Henry Crookshank (13 February 1893 – 10 August 1972) was an Irish geologist who worked in the Geological Survey of India serving as its superintendent in 1944-45.

Crookshank was born in Dublin, the second son of Elizabeth née Stokes (1867–1945) and Charles Henry Crookshank (1859-1927). His mother was related to the bacteriologist Adrian Stokes and archaeologist Margaret McNair Stokes. He was educated at St. Columba's College and then Trinity College, Dublin where he studied mathematics but World War I interrupted his studies. He joined the Dublin Fusiliers in 1914 and served in the Middle East and France, while his brother Arthur who also served in the war died at Gallipoli. He returned in 1918 to study engineering and joined the Geological Survey of India in 1929. He geological work began with oil surveys near Karachi and later studied sapphires in the Vizag area, and studies in the Satpura Gondwana Basin.

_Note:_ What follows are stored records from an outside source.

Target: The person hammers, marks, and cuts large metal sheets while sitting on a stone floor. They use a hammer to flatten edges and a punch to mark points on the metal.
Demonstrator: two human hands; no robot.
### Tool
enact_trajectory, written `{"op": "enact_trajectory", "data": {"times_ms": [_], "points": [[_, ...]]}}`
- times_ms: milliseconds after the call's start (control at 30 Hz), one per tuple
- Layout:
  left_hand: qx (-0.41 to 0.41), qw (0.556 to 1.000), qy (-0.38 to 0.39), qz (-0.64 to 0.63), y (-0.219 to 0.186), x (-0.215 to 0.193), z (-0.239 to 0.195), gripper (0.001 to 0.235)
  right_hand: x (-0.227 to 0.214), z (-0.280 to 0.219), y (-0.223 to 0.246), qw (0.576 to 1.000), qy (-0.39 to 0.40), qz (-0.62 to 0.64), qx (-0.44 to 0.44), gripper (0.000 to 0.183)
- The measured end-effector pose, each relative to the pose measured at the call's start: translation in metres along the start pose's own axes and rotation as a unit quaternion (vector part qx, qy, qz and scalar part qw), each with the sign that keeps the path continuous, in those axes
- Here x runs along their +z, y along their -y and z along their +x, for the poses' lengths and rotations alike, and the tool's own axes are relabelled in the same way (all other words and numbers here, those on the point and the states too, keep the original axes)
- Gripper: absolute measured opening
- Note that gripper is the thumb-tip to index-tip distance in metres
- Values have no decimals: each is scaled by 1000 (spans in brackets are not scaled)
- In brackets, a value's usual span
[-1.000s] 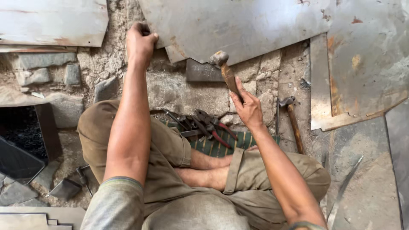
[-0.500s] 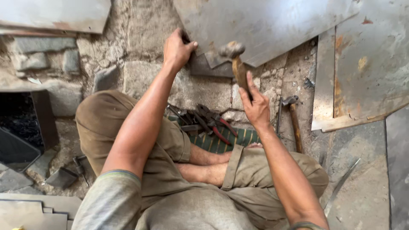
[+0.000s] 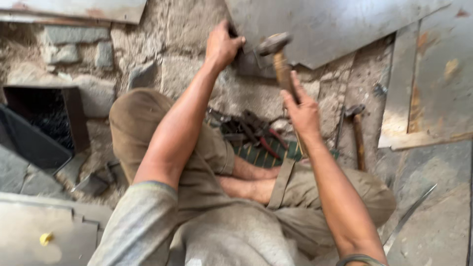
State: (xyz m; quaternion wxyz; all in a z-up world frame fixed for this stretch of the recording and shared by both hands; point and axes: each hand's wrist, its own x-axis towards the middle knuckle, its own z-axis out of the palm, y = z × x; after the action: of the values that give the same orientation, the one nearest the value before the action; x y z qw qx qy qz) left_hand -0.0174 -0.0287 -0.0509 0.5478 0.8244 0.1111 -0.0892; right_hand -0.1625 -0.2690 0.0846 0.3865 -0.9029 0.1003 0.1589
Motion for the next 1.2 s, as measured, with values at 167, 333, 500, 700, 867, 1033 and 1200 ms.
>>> {"op": "enact_trajectory", "data": {"times_ms": [167, 333, 500, 700, 867, 1033, 1200], "points": [[-53, 995, 64, 49, 13, -22, -17, 36, -30, -63, -21, 911, 5, 340, 234, 49], [58, 964, 53, 253, -2, -34, -76, 37, -28, -103, -93, 752, 56, 590, 288, 28], [490, 763, 217, 360, -5, 2, -194, 14, -4, -115, -127, 760, 26, 606, 236, 22], [543, 637, 235, 495, -1, 25, -236, 14, 1, -117, -122, 797, 16, 562, 220, 21], [488, 668, 190, 529, -7, 33, -242, 27, 5, -114, -113, 809, 11, 549, 208, 21], [499, 666, 229, 506, 1, 30, -256, 20, -1, -123, -112, 804, 6, 551, 221, 22], [240, 902, 181, 311, -7, -21, -210, 13, 3, -114, -118, 795, 0, 562, 228, 23]]}}
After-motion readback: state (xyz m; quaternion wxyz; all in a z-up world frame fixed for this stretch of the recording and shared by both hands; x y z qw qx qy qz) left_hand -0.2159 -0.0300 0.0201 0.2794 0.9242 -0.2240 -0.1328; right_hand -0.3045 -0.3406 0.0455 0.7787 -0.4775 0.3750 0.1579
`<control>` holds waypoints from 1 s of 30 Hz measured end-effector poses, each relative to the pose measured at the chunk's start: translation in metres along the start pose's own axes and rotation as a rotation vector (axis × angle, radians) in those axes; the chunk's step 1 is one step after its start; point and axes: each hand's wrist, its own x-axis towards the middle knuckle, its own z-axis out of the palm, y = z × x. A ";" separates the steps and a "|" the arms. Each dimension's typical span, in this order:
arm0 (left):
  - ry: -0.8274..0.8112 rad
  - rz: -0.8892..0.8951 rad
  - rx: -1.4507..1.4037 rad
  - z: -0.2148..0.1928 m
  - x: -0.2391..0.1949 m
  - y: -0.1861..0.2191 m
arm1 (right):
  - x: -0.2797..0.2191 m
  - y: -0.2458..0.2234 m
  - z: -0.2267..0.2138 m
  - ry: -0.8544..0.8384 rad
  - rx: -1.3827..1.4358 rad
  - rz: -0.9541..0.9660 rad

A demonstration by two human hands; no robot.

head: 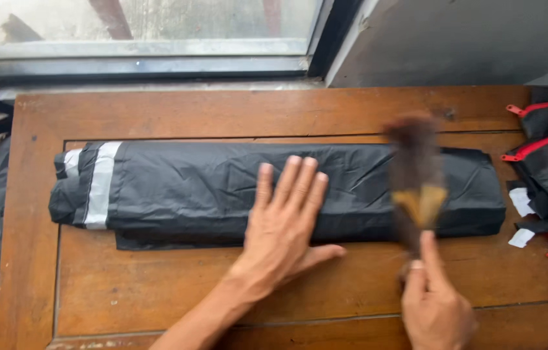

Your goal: The person rolls a large black plastic sheet on a wooden table. They use a small brush to sweep the surface of the sheet while rolling it up tightly with both hands.

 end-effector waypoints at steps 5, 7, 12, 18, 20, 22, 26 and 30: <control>-0.069 -0.049 0.097 -0.003 -0.027 -0.032 | -0.016 -0.024 0.002 0.144 0.045 -0.064; -0.014 -0.029 0.029 0.002 -0.030 -0.035 | -0.039 -0.057 0.002 -0.029 0.295 -0.370; -0.008 -0.053 0.040 0.006 -0.035 -0.038 | -0.031 -0.061 -0.010 -0.180 0.214 -0.415; -0.017 -0.087 -0.009 0.005 -0.035 -0.037 | -0.019 -0.050 -0.003 -0.015 0.162 -0.232; -0.018 -0.085 -0.012 0.004 -0.034 -0.037 | -0.038 -0.062 0.000 -0.014 0.231 -0.324; -0.053 -0.066 0.065 0.002 -0.037 -0.038 | -0.056 -0.069 0.003 -0.057 0.262 -0.710; -0.021 -0.113 -0.052 0.007 -0.037 -0.037 | -0.017 -0.066 -0.020 -0.299 0.102 -0.396; -0.022 -0.091 -0.102 -0.003 -0.037 -0.038 | -0.020 -0.073 -0.013 -0.002 0.118 -0.362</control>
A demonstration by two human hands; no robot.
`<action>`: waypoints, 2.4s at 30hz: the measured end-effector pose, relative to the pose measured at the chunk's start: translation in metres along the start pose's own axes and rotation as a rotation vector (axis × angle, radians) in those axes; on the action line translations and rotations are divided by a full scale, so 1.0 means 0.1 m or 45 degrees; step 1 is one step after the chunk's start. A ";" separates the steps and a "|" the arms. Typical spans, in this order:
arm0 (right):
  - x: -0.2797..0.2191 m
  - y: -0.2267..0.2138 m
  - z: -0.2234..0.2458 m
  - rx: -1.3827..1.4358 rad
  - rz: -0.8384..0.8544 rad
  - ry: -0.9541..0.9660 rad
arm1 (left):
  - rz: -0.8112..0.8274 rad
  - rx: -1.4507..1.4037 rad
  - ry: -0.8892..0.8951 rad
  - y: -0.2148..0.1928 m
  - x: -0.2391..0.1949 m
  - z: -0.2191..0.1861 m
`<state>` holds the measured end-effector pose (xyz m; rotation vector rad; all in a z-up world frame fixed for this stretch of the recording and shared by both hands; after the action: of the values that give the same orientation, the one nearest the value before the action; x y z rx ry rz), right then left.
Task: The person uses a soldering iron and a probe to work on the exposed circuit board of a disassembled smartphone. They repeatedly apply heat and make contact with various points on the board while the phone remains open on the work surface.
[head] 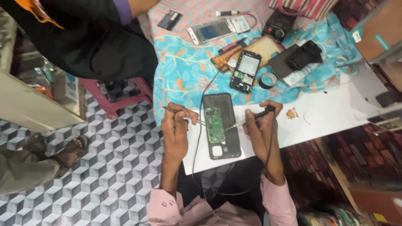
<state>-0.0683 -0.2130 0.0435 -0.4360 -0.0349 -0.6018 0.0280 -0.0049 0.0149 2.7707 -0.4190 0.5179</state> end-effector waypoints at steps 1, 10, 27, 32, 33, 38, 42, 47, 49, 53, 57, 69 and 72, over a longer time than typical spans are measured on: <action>-0.01 0.00 0.00 -0.001 0.006 -0.015 | -0.011 -0.002 -0.009 -0.01 -0.01 0.01; -0.03 0.00 0.04 0.056 -0.006 -0.060 | -0.023 -0.009 0.000 0.00 -0.01 0.03; -0.06 -0.01 0.04 -0.179 0.082 -0.457 | -0.015 0.034 -0.014 -0.02 0.01 0.05; -0.02 0.00 0.01 -0.066 0.042 0.011 | -0.019 0.016 -0.006 -0.02 -0.01 0.04; -0.02 -0.01 0.02 -0.157 0.056 0.000 | -0.027 0.041 -0.012 -0.02 -0.02 0.04; -0.03 -0.04 0.11 -0.363 0.073 -0.337 | -0.035 -0.012 -0.019 -0.02 -0.03 0.07; -0.04 -0.02 0.10 -0.043 0.086 -0.017 | -0.025 -0.020 -0.013 -0.01 -0.01 0.07; -0.02 -0.03 0.25 -0.366 0.131 -0.291 | -0.027 0.004 -0.010 -0.01 -0.02 0.05; -0.02 -0.04 0.28 -0.371 0.132 -0.294 | -0.020 0.011 -0.007 -0.01 -0.03 0.03; -0.03 -0.03 0.30 -0.337 0.128 -0.369 | -0.013 0.078 -0.002 -0.02 -0.02 0.01; -0.06 -0.02 0.28 -0.309 0.104 -0.399 | -0.006 0.115 -0.010 -0.01 -0.01 -0.02; -0.04 0.02 0.06 -0.154 0.022 -0.111 | 0.010 0.081 -0.017 -0.01 -0.02 -0.05; -0.07 0.02 0.19 -0.365 0.035 -0.527 | 0.038 0.094 0.060 -0.02 0.00 -0.07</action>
<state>-0.0716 -0.2000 0.0592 -0.8334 -0.3400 -0.4823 0.0265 -0.0008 0.0205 2.8203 -0.4391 0.6163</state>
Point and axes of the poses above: each hand's wrist, its own x-axis towards the middle knuckle, its own y-axis out of the palm, z = x × y, the point moved 3 cm from there along x, towards the middle knuckle, and after that the axes turned 1 degree about -y, right-handed, at the moved point
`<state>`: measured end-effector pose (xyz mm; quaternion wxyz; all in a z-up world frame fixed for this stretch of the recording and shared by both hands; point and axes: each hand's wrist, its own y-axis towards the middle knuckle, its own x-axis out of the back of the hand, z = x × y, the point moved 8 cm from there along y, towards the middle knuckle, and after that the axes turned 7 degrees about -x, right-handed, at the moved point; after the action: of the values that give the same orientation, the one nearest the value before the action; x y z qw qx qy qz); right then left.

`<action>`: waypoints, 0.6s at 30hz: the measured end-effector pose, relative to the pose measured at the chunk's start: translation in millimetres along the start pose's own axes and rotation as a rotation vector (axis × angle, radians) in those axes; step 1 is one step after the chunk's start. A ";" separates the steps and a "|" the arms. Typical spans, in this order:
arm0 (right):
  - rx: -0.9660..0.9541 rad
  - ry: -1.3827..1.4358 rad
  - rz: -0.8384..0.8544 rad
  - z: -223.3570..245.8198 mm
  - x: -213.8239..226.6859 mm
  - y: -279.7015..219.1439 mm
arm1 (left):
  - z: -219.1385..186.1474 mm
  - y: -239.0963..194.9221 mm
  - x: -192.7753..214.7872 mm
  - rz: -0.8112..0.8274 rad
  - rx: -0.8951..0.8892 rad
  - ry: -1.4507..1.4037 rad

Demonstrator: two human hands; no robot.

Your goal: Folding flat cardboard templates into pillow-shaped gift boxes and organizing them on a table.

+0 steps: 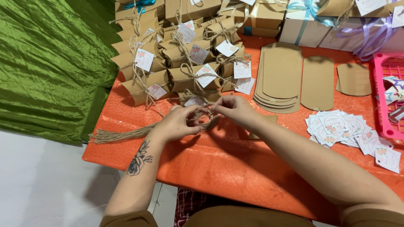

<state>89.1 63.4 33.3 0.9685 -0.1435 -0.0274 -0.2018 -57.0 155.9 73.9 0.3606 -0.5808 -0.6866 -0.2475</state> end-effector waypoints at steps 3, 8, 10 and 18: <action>-0.024 0.030 -0.035 13.4 26.0 -16.3 | 27.4 -6.1 4.3 -0.049 0.027 0.055; 0.010 0.065 -0.156 1.4 91.3 -31.2 | 32.1 -21.8 14.6 -0.097 0.032 0.029; 0.037 0.112 -0.190 -3.4 121.2 -36.9 | 24.7 -22.1 17.8 -0.108 0.019 0.015; 0.166 0.202 -0.227 13.0 223.5 -106.5 | -37.4 -1.7 -26.1 0.097 -0.056 -0.322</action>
<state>251.6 -111.9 99.0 0.9457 -0.0379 0.0377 -0.3205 -49.2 111.0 76.7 0.2413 -0.6552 -0.6994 -0.1524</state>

Crookshank served in the Northwest Frontier in the early 1940s but was shot in both legs and flown back to Rawalpindi. After recovering he was posted in charge of mica production in Rajputana.

Crookshank married Eileen "Kitty" Mary Somerville-Lodge in 1921 at Calcutta and they had three daughters including Anne (January 3, 1927 – October 18, 2016) who became a professor of art.

References

External links 
 Interview with Mrs Crookshank
 Crookshank letters during World War I

20th-century Irish geologists
1893 births
1972 deaths
Scientists from Dublin (city)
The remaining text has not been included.